=== What is required ===
Search the data below for the string "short" and copy all lines where it shows up.

=== Exercise input ===

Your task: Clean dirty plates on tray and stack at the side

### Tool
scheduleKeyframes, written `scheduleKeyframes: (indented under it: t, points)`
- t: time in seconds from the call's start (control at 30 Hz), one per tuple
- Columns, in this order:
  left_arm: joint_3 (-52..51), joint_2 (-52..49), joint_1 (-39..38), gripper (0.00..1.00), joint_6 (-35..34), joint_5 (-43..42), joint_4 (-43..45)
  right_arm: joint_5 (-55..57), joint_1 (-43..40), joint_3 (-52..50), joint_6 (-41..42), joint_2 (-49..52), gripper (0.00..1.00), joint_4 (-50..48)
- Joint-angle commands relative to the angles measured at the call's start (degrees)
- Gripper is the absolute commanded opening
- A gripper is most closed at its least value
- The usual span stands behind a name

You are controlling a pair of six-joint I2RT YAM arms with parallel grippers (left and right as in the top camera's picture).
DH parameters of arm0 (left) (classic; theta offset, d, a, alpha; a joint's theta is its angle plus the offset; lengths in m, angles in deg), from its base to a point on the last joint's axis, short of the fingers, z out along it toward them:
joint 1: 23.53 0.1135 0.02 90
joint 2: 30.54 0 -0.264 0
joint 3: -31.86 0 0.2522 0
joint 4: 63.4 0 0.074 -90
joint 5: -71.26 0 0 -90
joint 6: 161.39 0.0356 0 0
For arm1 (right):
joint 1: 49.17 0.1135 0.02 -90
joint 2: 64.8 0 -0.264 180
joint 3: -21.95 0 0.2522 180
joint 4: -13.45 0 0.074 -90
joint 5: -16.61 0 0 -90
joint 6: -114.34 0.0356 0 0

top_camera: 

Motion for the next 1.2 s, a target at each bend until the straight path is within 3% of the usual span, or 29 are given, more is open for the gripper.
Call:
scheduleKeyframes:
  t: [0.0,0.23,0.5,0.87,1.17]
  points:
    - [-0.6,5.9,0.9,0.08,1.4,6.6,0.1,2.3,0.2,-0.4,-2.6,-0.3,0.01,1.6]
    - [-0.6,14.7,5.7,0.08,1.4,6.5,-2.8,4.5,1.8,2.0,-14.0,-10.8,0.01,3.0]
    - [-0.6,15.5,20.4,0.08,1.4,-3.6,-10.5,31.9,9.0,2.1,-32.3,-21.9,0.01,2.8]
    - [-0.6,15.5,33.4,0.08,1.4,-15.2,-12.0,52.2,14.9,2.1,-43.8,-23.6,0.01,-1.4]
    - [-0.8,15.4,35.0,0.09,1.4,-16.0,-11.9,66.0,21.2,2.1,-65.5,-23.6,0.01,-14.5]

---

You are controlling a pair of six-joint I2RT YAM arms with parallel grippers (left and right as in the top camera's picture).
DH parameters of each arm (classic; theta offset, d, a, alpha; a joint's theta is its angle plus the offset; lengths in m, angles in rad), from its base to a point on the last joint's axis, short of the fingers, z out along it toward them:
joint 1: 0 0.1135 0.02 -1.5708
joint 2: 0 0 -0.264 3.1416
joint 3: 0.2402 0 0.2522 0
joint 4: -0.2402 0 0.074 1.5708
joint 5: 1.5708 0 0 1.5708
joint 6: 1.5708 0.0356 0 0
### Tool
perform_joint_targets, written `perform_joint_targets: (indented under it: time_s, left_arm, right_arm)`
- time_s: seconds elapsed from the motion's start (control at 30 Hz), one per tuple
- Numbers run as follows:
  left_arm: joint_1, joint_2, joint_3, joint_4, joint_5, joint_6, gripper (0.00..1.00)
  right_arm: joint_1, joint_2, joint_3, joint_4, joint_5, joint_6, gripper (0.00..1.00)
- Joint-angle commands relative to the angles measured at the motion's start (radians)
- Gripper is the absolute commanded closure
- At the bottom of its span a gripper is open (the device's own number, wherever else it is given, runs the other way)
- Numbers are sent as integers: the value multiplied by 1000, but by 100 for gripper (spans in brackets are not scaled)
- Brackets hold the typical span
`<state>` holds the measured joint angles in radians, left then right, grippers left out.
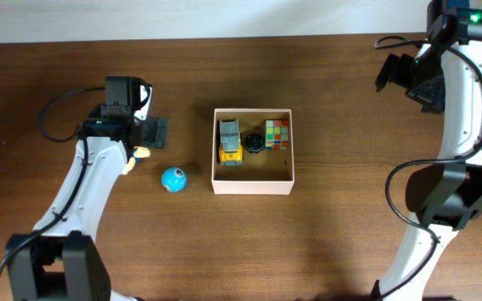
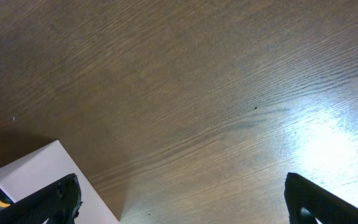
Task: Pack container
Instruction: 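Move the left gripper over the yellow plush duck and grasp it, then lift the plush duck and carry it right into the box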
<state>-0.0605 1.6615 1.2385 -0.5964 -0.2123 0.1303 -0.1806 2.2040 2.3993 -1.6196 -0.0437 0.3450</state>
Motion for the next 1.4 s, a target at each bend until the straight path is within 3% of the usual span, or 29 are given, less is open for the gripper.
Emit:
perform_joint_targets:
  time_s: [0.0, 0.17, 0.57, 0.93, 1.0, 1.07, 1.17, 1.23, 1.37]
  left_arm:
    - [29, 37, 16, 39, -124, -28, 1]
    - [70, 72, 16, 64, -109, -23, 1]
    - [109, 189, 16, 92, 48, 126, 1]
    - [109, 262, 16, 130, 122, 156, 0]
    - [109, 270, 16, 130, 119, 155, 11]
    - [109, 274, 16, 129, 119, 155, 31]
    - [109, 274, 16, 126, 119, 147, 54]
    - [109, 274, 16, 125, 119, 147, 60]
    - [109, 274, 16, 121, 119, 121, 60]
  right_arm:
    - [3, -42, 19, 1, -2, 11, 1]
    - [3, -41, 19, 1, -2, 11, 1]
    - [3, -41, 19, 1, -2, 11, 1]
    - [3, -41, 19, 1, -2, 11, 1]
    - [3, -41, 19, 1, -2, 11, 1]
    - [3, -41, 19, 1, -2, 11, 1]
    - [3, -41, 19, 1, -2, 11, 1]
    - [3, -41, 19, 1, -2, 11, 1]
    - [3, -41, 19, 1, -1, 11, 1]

=== Answer area ===
DH parameters of arm0 (left) (classic; theta offset, d, a, alpha; a joint's theta is its angle plus the offset; lengths in m, angles in deg), from its base to a point on the last joint's axis, short of the fingers, z out along it toward them:
DH parameters of each arm (classic; theta offset, d, a, alpha; a joint's theta is its angle plus the offset; lengths in m, angles in rad), from its base to a point on the last joint's axis, short of the fingers, z out along it toward them:

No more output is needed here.